Exercise requirements → Give the data again exactly, without its images.

Information provided →
------------------------------------------------------------
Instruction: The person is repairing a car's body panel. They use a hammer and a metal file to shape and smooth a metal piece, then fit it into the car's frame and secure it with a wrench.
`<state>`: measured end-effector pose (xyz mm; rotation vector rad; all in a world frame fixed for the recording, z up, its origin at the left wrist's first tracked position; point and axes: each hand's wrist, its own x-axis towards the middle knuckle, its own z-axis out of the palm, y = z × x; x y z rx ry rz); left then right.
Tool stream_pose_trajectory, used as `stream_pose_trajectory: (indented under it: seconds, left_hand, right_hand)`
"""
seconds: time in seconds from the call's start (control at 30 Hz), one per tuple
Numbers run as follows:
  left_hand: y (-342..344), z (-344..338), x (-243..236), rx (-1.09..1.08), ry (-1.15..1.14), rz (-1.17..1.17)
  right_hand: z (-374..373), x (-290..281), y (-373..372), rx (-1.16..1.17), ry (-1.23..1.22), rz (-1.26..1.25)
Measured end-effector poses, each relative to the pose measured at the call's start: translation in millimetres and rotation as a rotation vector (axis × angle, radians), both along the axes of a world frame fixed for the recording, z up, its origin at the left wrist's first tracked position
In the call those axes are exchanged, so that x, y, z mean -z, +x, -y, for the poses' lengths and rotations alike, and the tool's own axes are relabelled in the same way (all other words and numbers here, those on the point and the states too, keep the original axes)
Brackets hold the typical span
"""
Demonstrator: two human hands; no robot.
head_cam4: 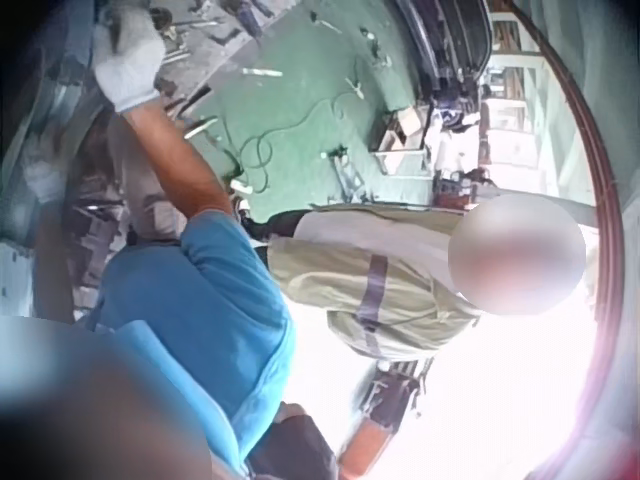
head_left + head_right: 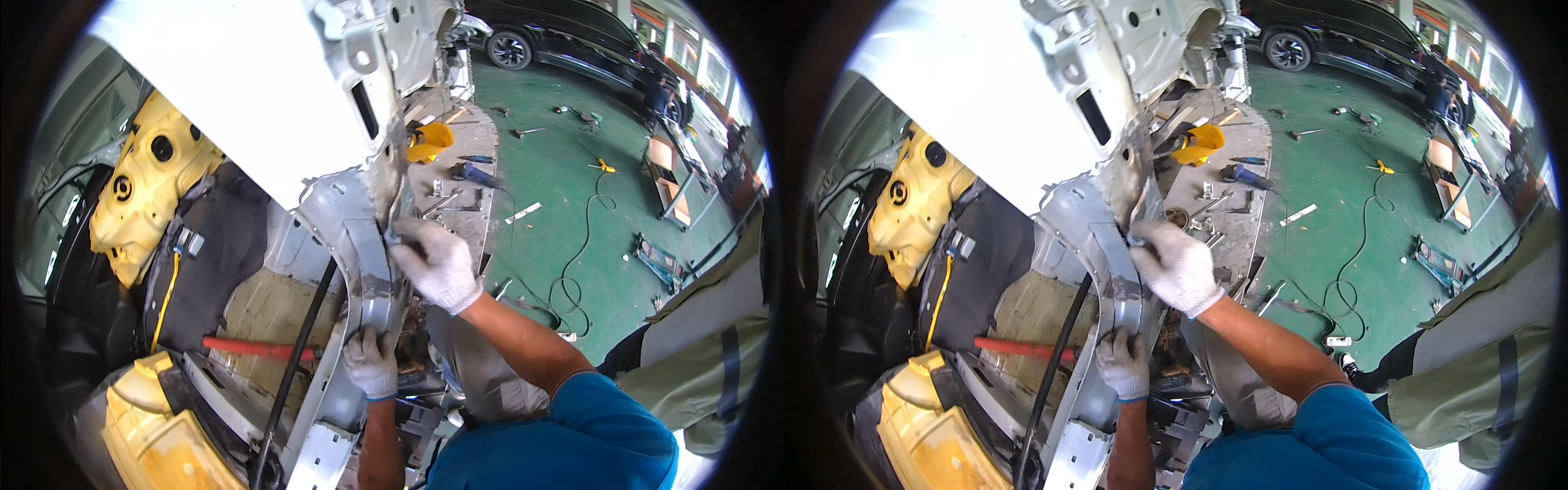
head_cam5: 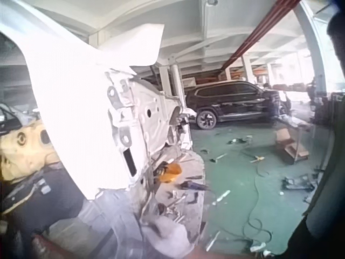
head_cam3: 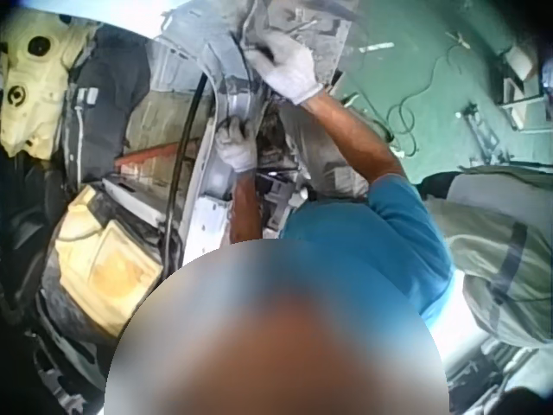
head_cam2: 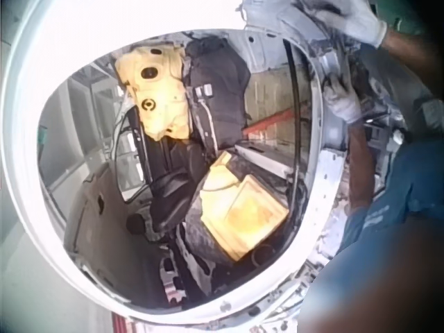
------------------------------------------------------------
Final answer →
Instruction: The person is repairing a car's body panel. They use a hammer and a metal file to shape and smooth a metal piece, then fit it into the car's frame and secure it with a wrench.
`<state>`: measured end-effector pose (xyz mm; rotation vector rad; all in a world frame fixed for the recording, z up, its origin at the left wrist's first tracked position; point and axes: each hand's wrist, its own x-axis towards the middle knuckle, its own z-axis out of the palm, y = z × x; x y z rx ry rz); left then right.
Tool stream_pose_trajectory, used as `stream_pose_trajectory: (indented under it: seconds, left_hand, right_hand)`
"""
seconds: time in seconds from the call's start (control at 30 Hz), one per tuple
Numbers run as follows:
  left_hand: y (-342..344), z (-344..338), x (-243..236), rx (-1.09..1.08), ry (-1.15..1.14), rz (-1.17..1.17)
  right_hand: z (-374..373), x (-290..281), y (-373..372), rx (-1.16..1.17), ry (-1.23..1.22), rz (-1.26..1.25)
Measured end-effector poses, each relative to the pose measured at the call's start: translation in millimetres and rotation as a rotation vector (axis × angle, radians), both along the axes of a world frame fixed for the recording, z up, its origin at the left wrist's first tracked position
In the call those axes are exchanged, so that x, y, z mean -z, +x, -y, for the poses' lengths and rotations alike, and the tool's own axes are relabelled in the same way (all other words and numbers here, those on the point and the states too, keep the original axes)
Brackets hold the typical span
"""
Demonstrator: two human hands; no robot.
head_cam4: 
head_left + head_right: 
head_cam5: 
head_cam3: 
head_cam2: 

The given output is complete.